Partnerships come in several forms, each with different legal and tax implications. They include:
- General partnership (GP): This type of business partnership is often treated as the “default” when two or more people go into business together. In a GP relationship, all partners share in management, profits, and losses. This offers operational flexibility (which can be good or bad), but it also exposes all partners to personal liability, including for business debts and for actions taken (or not taken) by other partners.
- Limited partnership (LP): LPs can include general partners who run the business, exercise management control, and assume personal liability, and limited partners, who usually invest money but don’t assume the other responsibilities. This type of structure is common for investment funds, real estate deals, and businesses with passive investors.
- Limited Liability Entities (LLC/LLPs): LLCs/LLPs are typically used by business and professional firms (law, accounting, consulting) where all owners want to be active but don’t want to be personally liable for each other’s mistakes. They are usually taxed as pass-through entities, but offer a liability shield.
Who Contributes What and How Will Profits and Losses Be Split?
A business partnership often forms when people bring different assets to the table: one may bring funding, another expertise, and another a book of business. Before forming the entity, clarify and value each contribution. This can also help inform how profits and losses will be allocated. A business partnership can use tiered models that reward partners for performance, capital contributions, or client origination. But before you decide, understand how your allocations affect tax obligations under current U.S. partnership tax laws. Allocations must have “substantial economic effect,” meaning they align with the partners’ real economic arrangement. Then, be sure to document these decisions in the business partnership agreement to eliminate future uncertainty.
How Will Decisions and Disagreements Be Handled?
Deciding how you’ll make decisions—both everyday operational ones and big-picture strategic moves—can make or break the enterprise. Will each partner have an equal vote, or will votes be weighted by ownership? What decisions require unanimous consent (e.g., taking on debt, admitting a new partner, or selling the business)? Defining authority now ensures smoother governance later. Part of this includes handling disagreements, which are inevitable. Seek legal advice about dispute resolutions, communication norms, and escalation procedures so they can be worked into your agreement.
What is the Plan for Business Growth, Exits, and Changes?

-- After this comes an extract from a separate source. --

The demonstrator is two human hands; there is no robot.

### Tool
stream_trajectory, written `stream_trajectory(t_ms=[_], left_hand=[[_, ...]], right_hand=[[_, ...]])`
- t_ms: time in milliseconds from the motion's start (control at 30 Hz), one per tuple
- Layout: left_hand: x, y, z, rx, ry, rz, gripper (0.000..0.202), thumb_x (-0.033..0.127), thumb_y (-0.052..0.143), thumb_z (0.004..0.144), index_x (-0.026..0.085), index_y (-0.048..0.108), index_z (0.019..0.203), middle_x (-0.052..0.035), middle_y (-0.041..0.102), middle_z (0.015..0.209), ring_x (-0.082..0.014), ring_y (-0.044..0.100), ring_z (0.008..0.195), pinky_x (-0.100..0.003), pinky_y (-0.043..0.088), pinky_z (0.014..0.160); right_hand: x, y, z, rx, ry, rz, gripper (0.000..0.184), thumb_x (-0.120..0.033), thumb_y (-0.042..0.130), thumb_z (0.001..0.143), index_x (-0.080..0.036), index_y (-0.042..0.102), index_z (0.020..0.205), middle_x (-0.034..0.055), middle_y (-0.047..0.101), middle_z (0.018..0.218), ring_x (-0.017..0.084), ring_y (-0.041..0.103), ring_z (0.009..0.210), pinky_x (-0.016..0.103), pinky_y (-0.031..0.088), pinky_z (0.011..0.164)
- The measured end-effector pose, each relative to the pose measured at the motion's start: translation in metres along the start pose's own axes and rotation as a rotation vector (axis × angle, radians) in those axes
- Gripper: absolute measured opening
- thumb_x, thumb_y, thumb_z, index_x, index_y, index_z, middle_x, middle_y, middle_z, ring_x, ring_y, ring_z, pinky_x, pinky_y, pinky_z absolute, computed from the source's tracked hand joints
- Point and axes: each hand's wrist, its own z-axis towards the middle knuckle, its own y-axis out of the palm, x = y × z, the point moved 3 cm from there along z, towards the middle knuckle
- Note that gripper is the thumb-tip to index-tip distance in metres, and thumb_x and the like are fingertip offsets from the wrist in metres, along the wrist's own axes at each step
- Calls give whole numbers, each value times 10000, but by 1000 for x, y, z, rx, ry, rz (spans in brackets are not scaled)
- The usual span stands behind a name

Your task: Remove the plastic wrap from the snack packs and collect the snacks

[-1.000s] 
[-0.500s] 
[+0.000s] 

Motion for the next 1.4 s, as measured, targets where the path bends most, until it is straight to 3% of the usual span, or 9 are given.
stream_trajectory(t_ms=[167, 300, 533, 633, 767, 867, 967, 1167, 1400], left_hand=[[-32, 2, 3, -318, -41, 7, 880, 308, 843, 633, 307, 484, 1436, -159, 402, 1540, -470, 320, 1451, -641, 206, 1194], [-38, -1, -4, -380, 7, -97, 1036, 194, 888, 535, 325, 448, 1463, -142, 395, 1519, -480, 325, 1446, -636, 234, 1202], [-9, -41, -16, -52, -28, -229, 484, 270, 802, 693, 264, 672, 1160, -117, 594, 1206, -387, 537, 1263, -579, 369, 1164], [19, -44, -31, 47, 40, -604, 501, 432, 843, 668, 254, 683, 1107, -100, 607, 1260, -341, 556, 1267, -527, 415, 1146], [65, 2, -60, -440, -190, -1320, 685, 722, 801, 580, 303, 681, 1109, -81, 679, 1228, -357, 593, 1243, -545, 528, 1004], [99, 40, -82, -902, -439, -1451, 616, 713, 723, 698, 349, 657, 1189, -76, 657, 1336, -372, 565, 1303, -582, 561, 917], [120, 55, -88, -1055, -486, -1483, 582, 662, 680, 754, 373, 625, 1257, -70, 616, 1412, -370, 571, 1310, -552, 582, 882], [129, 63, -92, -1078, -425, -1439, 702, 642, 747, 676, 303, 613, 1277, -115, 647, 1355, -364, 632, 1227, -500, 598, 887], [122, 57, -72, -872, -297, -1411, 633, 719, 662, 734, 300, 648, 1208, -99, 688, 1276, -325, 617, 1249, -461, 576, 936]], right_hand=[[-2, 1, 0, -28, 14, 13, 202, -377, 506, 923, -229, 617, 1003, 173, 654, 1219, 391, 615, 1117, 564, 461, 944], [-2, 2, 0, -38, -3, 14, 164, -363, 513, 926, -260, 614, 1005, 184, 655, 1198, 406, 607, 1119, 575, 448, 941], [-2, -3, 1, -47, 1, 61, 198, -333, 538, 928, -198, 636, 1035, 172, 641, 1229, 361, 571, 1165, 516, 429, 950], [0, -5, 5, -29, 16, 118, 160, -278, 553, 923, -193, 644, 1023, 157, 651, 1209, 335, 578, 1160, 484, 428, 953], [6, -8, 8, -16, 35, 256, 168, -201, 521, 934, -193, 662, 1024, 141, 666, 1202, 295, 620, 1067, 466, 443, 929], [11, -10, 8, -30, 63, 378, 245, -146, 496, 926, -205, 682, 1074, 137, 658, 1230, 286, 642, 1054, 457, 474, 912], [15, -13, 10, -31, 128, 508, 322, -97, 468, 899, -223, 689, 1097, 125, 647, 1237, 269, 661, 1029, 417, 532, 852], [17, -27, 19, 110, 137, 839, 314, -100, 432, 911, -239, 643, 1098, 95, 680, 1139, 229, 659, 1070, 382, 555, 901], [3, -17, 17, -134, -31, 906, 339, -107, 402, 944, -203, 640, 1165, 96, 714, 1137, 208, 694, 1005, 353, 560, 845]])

Discuss what growth looks like—adding partners, expanding products or services, or taking on investors—and how it will be handled. And, please, determine how someone can exit. Spell out buyout provisions, valuation methods, and non-compete obligations. Nothing tests a business partnership like an exit that wasn’t planned, which includes the untimely death or disablement of a partner. And speaking of life changes, when a business partnership isn’t set up wisely, even a divorce can upend the business. Could your partner’s half be suddenly half-owned by an ex? It’s not out of the question. Consider these scenarios now so you’re not blindsided later.
How Will We Stay Compliant?
Partnerships must follow state registration requirements and file annual partnership tax returns (Form 1065). Internally, maintain updated capital accounts, distribute Schedule K-1s, and ensure any special allocations can be substantiated. And payroll taxes matter. While structures like LLCs and LLPs can offer some protection against the actions of other partners. However, each partner might be personally responsible for certain business obligations, such as collecting and paying payroll taxes. So, divide those duties wisely. “That was someone else’s job” doesn’t sit well with the IRS in these cases.
Forming a business partnership is as much a relationship decision as a legal one. Take time to ask the tough questions now—about trust, transparency, and shared values—so that your structure supports not only how you operate but also how you thrive together.